In short read the fine print, your ideas may not be your own and your software may not be your own to license.
These things may be resolvable - or, at least, defined - if you just work within your department, or when you are all funded by a single body. In my experience, however, this is rare, and
any fine print may be either nonexistent or not applicable to the real world. My PhD has involved work on N-body simulations of galaxy formation, using a code developed by half a dozen or so people, myself included, at several different institutions over a number of years. Given the tendency for people to move around in academia I would guess that a dozen universities in five countries (England, Scotland*, US, Canada and Germany) could, in theory, lay claim to parts of the code, as universities invariably claim some sort of rights to your work when you are employed by them.
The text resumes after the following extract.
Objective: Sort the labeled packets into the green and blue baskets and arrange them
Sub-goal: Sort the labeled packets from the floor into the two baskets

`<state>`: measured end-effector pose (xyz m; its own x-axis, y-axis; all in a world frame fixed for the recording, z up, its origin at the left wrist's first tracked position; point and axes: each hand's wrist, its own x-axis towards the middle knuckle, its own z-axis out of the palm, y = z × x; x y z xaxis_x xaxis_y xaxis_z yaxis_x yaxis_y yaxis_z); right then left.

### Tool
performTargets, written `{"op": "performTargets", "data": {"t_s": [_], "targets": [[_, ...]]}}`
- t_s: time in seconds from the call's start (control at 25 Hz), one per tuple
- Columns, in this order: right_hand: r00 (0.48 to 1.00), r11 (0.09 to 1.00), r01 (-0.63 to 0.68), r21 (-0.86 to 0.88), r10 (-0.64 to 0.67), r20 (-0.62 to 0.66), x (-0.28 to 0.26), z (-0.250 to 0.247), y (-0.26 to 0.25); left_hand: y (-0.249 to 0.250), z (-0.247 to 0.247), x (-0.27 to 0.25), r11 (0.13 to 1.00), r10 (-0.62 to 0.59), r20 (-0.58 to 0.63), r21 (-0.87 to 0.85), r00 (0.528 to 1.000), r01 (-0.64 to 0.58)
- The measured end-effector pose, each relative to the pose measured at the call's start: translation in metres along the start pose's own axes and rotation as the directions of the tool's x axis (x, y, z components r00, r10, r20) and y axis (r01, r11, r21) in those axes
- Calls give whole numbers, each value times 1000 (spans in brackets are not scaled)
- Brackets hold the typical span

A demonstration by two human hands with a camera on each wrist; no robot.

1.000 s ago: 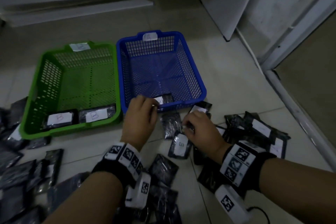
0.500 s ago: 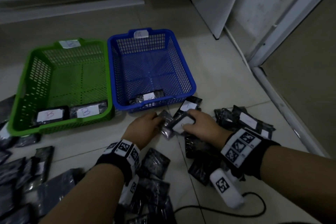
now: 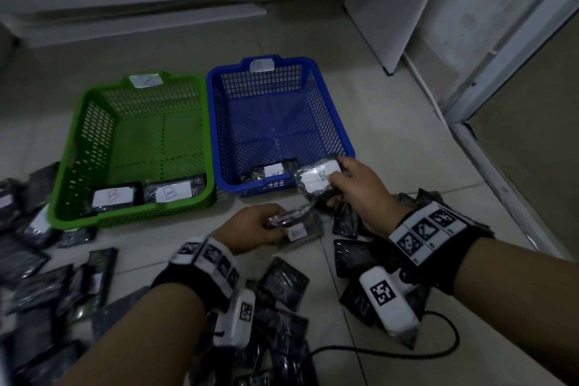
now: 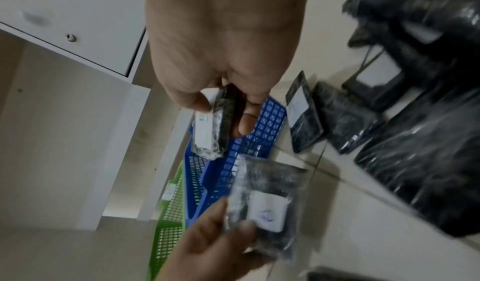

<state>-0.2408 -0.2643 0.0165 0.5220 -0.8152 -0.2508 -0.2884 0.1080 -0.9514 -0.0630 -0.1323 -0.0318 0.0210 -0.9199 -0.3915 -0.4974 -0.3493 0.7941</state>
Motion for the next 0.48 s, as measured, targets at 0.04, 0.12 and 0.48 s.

Members of the consortium have also been funded by a number of different bodies during the period in which the code was developed, and these may also make claims to own or share IP rights.
Now, everybody involved will have their own small print, and I could almost guarantee that it would be of no practical use if one or more organisation decided that there was something to be gained by exercising their supposed IP.
Our solution, as such, is simply to licence the code in the simplest way possible, allowing it to be freely downloaded and modified provided we are acknowledged in any publications resulting from the use of our work. That's it. Unenforceable, of course, but simple enough that it won't wake up anybody in administration who might get worked up about more complex licences that could be seen to undermine the universities 'right' to the code. We don't tell, they don't ask, and that's the path of least resistance in the (un)real world that is my bit of academia. Yes, it hasn't fixed anything, and I can see the flaws in what we have done quite clearly, but if I really worried too much about licencing I'd still be arguing about it. Sad but true.
Having said that, I'd be interested to know how anyone has solved our problems. Or if?
*These things are often interpreted differently under English and Scottish Law, so I'll count them as distinct, rather than the UK. IANAL, of course, or I'd know.